Copy out, from the data below, each line in which the word "frame" occurs.

***** Data for processing *****

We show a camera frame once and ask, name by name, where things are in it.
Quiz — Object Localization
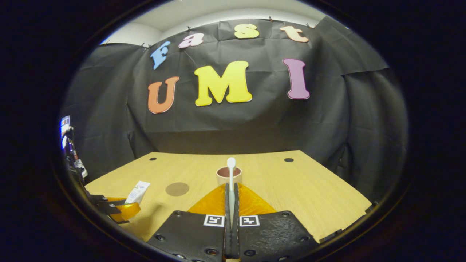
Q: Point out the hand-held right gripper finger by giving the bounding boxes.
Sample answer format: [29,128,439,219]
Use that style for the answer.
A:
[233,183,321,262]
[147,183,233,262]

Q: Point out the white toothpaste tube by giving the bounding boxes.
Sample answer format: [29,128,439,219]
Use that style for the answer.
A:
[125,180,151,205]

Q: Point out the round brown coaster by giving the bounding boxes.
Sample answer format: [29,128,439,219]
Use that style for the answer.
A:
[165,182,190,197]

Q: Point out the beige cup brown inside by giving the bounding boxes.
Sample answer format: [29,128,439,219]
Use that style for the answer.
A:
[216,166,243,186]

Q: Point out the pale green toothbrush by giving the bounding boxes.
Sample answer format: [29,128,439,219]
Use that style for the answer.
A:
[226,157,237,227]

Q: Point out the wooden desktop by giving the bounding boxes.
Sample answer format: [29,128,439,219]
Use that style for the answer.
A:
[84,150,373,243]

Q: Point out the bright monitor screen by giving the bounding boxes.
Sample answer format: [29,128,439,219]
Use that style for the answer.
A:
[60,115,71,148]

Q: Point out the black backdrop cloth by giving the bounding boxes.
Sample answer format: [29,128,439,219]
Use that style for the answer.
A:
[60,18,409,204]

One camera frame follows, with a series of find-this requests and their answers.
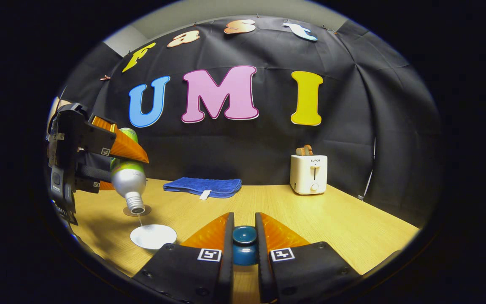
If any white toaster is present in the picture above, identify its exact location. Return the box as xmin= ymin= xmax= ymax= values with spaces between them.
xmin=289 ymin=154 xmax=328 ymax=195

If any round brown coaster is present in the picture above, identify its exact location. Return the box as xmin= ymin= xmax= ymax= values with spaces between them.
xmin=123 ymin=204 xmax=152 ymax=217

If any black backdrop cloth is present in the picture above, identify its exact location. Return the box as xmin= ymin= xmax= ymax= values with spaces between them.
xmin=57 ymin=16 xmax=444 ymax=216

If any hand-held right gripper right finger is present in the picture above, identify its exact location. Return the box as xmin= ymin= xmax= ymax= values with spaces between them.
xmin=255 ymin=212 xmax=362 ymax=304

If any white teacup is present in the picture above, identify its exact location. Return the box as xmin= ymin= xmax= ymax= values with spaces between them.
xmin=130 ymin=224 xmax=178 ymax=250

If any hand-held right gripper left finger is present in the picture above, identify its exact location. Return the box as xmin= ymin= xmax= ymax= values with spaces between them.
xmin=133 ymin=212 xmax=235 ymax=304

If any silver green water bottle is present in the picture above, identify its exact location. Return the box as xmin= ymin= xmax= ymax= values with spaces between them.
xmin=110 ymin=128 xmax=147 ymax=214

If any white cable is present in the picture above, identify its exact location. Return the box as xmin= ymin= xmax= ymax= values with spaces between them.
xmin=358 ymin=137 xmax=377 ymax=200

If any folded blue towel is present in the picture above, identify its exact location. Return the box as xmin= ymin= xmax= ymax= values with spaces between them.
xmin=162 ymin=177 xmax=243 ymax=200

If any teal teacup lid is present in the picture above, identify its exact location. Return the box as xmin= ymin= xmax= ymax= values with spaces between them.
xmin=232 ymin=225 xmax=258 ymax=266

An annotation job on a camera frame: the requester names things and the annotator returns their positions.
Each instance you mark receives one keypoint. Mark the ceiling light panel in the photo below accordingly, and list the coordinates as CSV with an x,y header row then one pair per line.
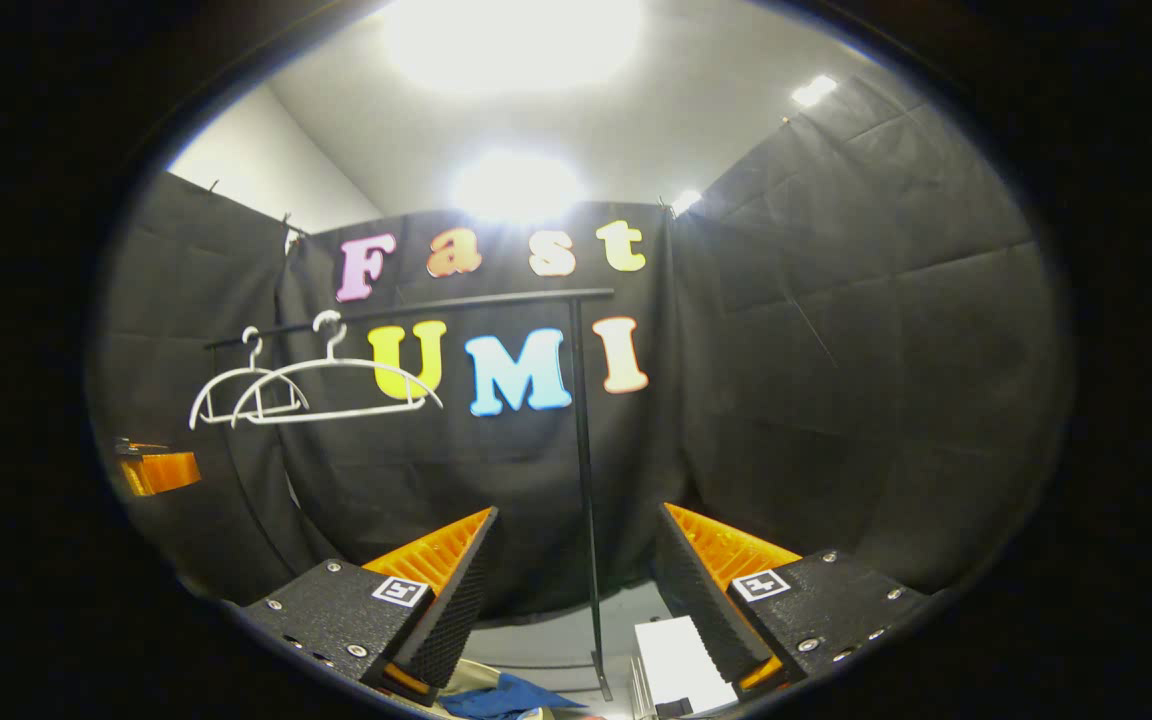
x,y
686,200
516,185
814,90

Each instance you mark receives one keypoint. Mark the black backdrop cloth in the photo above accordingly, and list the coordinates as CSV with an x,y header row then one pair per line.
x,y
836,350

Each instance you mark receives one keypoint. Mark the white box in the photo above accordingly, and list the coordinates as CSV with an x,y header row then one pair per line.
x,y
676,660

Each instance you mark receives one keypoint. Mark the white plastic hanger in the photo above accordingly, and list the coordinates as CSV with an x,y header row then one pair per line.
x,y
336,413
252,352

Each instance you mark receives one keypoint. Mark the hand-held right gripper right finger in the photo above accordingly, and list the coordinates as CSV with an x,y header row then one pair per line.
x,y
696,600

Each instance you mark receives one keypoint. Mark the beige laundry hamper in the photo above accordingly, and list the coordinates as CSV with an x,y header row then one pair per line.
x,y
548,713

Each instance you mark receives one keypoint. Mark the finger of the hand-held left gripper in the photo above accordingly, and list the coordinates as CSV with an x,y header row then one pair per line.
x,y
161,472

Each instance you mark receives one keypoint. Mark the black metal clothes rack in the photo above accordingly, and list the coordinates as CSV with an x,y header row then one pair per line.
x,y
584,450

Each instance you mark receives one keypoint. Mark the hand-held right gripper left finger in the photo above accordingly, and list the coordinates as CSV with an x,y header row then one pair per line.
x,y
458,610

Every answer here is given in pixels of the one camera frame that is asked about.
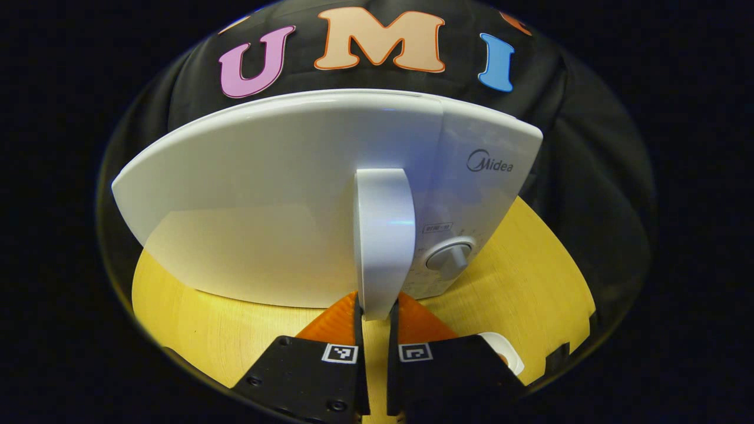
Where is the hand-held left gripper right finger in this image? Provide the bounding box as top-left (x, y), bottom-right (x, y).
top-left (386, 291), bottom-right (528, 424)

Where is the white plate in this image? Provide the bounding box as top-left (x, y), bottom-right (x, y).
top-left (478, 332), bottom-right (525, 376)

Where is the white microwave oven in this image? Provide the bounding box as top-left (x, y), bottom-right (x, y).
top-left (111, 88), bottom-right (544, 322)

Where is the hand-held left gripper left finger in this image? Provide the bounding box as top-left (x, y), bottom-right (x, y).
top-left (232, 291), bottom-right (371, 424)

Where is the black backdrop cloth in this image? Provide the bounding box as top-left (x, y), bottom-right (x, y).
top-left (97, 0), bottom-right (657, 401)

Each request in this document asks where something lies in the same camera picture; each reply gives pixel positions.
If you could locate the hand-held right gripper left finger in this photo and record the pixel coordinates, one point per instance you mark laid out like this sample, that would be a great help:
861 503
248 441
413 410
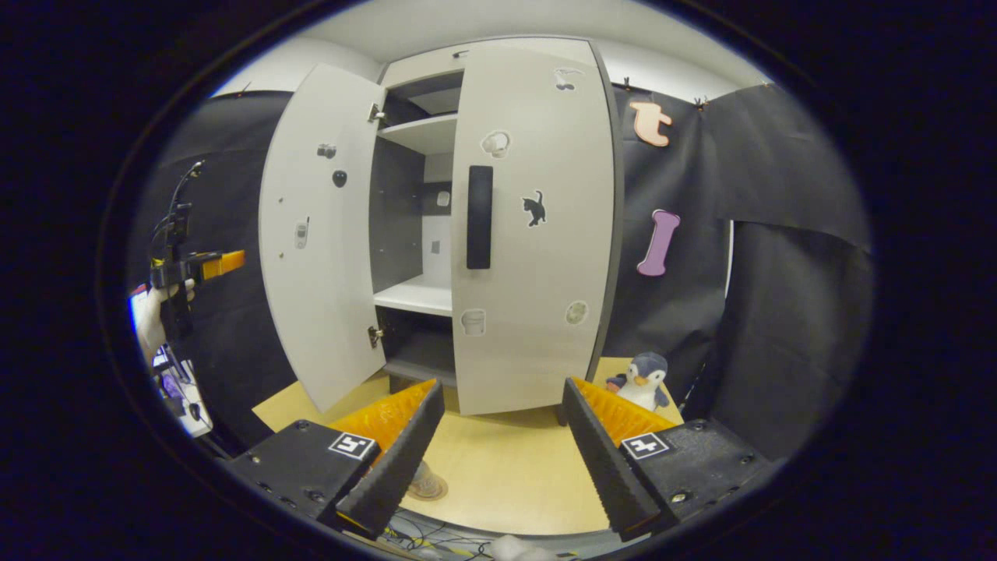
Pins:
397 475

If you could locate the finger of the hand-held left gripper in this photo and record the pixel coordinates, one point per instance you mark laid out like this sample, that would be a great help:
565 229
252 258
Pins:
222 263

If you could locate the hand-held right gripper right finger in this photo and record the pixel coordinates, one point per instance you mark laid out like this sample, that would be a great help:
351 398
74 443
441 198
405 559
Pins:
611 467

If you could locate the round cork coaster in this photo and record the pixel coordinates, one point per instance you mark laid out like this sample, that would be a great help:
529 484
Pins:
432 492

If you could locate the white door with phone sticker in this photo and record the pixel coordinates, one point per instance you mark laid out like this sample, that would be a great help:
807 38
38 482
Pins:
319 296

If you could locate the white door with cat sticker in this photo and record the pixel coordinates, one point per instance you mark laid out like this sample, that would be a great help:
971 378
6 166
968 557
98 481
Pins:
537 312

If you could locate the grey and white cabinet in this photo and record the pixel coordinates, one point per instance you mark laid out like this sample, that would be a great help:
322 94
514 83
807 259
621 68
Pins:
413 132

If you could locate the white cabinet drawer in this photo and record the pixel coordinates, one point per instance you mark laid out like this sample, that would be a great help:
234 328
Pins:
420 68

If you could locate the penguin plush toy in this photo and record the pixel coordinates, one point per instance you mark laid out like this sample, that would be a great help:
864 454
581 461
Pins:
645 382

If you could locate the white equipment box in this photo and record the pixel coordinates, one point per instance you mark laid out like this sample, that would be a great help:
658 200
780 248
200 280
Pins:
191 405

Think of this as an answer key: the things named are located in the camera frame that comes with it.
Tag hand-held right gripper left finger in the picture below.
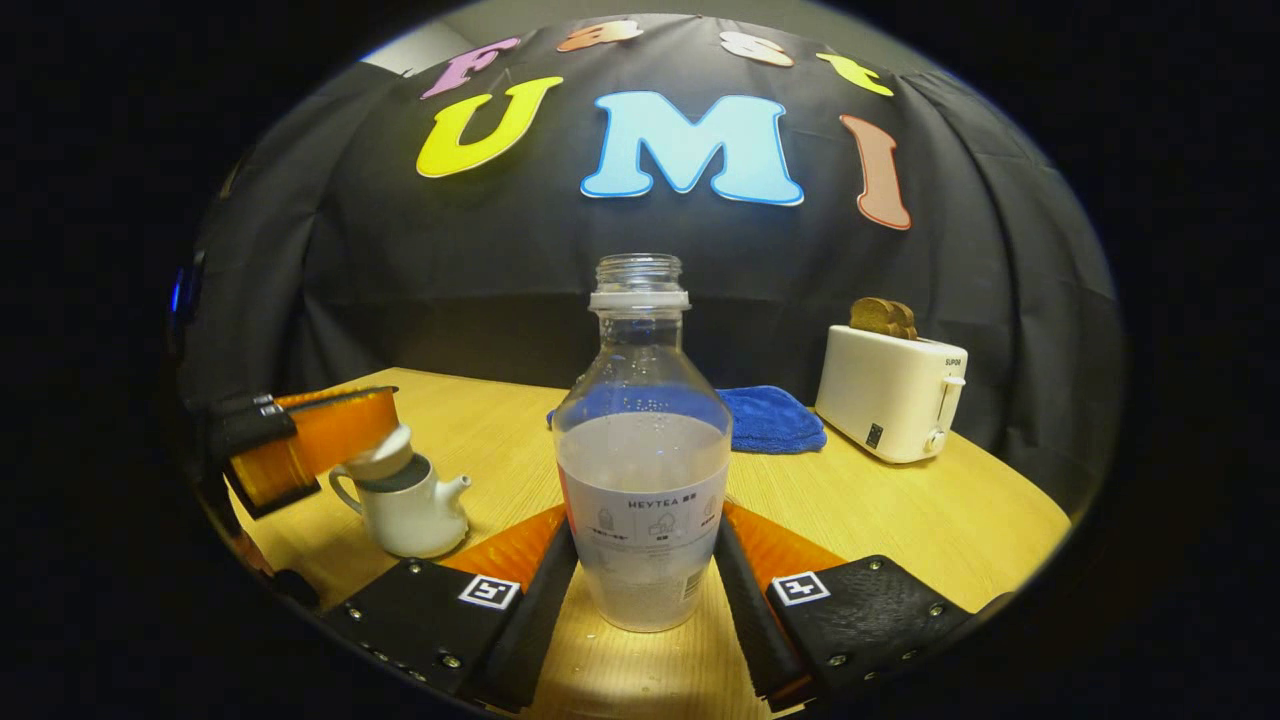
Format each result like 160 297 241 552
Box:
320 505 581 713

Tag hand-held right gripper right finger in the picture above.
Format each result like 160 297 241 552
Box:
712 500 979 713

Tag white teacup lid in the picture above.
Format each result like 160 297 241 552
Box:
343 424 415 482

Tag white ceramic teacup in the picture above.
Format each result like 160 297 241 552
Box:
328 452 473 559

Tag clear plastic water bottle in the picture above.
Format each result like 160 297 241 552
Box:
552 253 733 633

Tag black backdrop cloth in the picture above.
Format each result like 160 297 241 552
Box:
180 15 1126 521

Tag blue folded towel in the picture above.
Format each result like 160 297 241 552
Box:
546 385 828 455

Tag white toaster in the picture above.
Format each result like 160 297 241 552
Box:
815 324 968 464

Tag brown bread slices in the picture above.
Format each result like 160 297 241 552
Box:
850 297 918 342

*****

• _Output for this task_
We show a camera frame once and ask, name by name, where things are in it.
One camera frame follows, with a series of find-this requests and their answers.
An annotation job on a camera frame: the requester names things and the annotator returns their positions.
Every answer here is given in pixels of the one camera frame that is asked about.
Think of this as an answer key: the things named are located in the camera frame that comes with it.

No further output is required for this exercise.